The photo is one of nearly 100 in Women of Vision: National Geographic Photographers on Assignment, a stunning, nationally touring exhibit whose eighth and final stop is the Carnegie Museum of Natural History. Johnson, one of 11 photographers in the exhibit, grew up partly in Pittsburgh and started shooting for the old Pittsburgh Press in 1975. In 1982, she left to pursue freelance work and longer-form stories, leading her to Life, Sports Illustrated and, in 1992, to Nat Geo. Her first assignment found her on Chicago’s 1,500-foot John Hancock Center: “I can still remember being on top of the antenna,” she says by phone from the road.

Photography has long been a male-dominated field, and Johnson struggled to break in. “For me it was a catalyst: ‘What do you mean I can’t do that. Of course I can do that!’” But she says opportunities continue opening up. And Women of Vision, curated by Nat Geo’s then-senior photo editor Elizabeth Krist, is a great way to celebrate exceptional talents.

Other exhibit highlights include images from: Jodi Cobb’s story on 21st-century slavery; Stephanie Sinclair’s decade-long project on child marriage; Erika Larsen’s immersive exploration of Scandinavia’s Sami reindeer herders; and Beverly Joubert’s studies of African wildlife. Other photographers featured include Lynsey Addario, Kitra Cahana, Diane Cook, Carolyn Drake, Maggie Steber and Amy Toensing.
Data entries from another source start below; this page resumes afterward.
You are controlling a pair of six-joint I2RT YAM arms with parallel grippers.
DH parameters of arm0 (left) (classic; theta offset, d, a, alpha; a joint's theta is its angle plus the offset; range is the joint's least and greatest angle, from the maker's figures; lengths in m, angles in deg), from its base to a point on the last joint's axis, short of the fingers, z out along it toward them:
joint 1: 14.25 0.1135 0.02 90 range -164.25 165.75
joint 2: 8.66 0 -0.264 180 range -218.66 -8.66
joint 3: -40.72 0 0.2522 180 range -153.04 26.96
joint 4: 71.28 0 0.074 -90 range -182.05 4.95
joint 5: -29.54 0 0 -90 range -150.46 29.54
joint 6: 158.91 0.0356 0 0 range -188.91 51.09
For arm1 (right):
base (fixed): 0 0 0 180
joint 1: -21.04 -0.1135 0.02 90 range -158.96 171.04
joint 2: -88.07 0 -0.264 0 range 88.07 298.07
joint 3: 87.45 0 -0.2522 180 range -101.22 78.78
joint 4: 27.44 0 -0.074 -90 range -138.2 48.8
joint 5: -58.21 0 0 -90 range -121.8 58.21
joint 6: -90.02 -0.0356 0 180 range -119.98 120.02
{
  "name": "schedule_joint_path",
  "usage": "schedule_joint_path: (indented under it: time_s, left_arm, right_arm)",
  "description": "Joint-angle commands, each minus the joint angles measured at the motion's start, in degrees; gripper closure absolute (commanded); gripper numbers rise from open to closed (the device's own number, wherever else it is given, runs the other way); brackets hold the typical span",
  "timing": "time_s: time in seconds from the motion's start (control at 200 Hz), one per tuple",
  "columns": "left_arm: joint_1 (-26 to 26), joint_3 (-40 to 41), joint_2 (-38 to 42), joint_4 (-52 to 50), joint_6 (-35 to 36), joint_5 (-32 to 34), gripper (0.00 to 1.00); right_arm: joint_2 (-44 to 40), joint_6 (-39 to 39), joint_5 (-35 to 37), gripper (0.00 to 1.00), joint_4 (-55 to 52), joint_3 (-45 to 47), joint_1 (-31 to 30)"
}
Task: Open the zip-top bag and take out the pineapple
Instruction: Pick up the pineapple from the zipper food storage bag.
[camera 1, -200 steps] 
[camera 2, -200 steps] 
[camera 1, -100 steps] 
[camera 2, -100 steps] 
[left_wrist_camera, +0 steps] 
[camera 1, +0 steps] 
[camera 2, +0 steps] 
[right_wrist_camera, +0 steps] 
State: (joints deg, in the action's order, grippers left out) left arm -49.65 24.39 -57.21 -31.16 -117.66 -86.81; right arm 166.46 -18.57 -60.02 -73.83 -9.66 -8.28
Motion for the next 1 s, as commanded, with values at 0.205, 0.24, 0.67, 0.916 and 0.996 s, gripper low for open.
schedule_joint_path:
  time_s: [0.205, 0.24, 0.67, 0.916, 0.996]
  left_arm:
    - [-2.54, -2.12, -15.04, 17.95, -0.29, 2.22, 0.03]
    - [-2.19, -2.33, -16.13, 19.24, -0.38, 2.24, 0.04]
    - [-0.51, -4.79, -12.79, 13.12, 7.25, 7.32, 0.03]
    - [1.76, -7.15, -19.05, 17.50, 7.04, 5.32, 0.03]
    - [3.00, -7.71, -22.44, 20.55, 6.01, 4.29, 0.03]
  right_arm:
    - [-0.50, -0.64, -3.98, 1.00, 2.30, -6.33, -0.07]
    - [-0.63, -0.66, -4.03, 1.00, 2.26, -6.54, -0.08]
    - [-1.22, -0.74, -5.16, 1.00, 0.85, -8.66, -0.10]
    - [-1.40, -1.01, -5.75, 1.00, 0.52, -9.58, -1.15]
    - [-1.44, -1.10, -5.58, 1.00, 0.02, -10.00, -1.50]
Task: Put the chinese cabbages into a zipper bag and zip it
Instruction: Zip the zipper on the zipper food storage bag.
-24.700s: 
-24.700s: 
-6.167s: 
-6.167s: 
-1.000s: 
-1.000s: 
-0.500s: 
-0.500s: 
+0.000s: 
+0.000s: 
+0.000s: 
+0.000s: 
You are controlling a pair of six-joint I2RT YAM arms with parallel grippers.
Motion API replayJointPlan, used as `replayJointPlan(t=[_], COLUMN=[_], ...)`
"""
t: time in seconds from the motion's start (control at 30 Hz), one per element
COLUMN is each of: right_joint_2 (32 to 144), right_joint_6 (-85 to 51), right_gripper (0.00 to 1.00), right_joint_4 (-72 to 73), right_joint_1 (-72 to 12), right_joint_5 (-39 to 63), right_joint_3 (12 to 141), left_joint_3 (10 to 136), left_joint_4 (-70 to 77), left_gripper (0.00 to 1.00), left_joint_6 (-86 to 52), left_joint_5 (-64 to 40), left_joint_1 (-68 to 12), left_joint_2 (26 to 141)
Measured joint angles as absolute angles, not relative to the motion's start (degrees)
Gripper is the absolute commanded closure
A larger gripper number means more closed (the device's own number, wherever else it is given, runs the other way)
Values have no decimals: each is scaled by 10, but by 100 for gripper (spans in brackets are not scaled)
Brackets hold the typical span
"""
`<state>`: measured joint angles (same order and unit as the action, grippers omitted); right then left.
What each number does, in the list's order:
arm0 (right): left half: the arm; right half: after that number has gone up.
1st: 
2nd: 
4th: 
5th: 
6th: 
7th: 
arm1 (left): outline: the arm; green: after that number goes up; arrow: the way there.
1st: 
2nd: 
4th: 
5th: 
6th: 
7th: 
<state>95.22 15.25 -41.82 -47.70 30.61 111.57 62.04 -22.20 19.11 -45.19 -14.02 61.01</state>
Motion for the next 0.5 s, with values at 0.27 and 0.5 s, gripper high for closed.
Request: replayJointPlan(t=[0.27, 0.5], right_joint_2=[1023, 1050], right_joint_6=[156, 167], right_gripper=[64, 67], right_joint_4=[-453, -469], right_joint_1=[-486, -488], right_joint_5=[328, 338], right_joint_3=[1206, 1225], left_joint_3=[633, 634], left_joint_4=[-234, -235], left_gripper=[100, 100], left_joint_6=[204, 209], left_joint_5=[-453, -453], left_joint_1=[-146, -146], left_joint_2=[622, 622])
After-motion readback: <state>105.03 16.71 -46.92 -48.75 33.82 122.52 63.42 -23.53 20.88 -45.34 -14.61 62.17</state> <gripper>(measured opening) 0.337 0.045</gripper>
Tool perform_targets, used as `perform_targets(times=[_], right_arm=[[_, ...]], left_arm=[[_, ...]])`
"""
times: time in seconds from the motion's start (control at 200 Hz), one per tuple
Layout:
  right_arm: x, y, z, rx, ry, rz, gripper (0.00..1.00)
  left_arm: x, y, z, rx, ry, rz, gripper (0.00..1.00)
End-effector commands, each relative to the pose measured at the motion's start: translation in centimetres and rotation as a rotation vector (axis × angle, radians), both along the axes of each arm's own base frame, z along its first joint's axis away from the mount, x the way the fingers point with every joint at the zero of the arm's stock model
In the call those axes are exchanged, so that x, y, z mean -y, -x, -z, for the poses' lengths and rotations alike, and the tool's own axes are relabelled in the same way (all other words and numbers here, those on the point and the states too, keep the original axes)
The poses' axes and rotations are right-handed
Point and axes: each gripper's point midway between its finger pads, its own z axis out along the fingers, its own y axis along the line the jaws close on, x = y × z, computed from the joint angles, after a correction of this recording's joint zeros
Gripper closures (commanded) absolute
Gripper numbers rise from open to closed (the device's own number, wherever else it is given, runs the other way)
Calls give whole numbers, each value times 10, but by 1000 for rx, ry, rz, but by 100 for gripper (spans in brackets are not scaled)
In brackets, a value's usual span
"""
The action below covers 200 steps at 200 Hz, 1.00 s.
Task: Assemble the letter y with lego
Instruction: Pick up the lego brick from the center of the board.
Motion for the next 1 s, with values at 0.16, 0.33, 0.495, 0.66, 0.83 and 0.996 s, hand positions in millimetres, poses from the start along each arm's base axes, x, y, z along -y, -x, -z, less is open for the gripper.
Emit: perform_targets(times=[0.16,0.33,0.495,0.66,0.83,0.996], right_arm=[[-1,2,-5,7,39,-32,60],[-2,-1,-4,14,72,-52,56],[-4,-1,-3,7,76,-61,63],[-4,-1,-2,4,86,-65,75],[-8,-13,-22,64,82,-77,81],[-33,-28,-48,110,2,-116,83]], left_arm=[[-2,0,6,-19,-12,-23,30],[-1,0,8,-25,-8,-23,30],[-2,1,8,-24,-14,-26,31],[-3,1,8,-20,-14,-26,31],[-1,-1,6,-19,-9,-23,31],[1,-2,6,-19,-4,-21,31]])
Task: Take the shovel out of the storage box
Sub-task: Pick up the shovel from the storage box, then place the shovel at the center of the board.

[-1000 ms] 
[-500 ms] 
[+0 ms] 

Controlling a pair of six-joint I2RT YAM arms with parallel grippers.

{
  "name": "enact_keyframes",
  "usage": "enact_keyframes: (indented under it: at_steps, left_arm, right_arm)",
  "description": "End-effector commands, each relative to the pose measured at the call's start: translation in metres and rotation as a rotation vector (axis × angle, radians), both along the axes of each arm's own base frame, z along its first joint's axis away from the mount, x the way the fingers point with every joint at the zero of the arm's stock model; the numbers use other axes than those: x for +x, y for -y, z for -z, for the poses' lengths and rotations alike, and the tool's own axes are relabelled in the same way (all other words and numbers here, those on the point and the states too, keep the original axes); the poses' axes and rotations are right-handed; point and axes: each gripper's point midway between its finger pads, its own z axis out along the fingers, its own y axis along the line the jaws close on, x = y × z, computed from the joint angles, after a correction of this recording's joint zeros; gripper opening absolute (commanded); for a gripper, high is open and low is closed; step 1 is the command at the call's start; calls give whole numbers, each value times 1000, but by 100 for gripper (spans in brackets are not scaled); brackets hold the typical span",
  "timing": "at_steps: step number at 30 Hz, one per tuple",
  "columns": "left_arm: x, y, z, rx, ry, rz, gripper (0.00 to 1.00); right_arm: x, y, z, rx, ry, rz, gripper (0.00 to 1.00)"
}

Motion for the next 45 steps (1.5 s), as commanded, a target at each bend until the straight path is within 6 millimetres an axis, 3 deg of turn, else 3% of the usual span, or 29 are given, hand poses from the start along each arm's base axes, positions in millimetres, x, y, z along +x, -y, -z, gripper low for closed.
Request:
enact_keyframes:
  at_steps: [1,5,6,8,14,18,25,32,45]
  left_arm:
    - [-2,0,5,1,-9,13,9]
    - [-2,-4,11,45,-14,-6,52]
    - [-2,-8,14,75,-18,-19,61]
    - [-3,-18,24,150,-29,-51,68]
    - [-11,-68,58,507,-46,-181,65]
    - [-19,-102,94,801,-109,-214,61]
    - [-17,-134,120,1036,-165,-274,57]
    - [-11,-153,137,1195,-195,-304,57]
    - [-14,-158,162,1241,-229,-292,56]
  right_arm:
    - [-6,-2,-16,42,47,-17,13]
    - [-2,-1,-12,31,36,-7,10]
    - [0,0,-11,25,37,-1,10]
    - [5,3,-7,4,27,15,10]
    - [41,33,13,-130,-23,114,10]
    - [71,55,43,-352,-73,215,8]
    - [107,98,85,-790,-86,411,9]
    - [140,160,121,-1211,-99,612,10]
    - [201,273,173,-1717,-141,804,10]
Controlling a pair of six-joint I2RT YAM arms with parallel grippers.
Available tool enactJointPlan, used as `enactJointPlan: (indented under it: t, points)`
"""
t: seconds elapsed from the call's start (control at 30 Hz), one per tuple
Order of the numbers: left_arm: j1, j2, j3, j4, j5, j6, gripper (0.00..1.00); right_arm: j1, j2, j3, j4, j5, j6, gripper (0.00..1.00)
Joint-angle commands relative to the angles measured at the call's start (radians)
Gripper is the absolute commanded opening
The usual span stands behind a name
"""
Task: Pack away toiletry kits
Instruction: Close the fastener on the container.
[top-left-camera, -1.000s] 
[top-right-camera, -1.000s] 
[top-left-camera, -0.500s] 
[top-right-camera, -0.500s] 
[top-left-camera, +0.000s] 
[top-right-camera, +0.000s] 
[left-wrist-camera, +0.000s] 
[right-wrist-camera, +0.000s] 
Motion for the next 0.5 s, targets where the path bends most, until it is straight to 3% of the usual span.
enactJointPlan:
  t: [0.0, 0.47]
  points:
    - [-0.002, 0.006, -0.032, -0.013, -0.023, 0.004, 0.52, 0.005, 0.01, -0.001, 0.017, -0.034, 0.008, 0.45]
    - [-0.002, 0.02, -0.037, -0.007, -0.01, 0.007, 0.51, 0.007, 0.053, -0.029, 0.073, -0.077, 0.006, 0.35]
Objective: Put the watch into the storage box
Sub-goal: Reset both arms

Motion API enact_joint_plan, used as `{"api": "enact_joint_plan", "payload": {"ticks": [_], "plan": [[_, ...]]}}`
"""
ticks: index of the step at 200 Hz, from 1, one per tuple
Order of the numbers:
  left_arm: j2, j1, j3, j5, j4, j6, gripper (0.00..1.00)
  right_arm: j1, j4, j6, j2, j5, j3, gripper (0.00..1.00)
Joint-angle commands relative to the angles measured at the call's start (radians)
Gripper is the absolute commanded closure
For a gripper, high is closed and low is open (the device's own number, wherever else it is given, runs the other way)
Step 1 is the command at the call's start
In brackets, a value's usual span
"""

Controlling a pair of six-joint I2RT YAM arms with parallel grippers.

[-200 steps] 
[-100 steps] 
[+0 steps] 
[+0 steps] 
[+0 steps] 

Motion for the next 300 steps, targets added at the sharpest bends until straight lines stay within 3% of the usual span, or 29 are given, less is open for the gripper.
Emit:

Johnson’s contributions also include work from India, Mexico and Vietnam. She says she’s enjoyed visiting the exhibit and seeing people overcome their hesitation to look at unflinching images like hers from the DRC. “Are they going to say, ‘I can’t read this,’ and walk away?” she wonders. “Can you get people to cross that divide of their own fear?”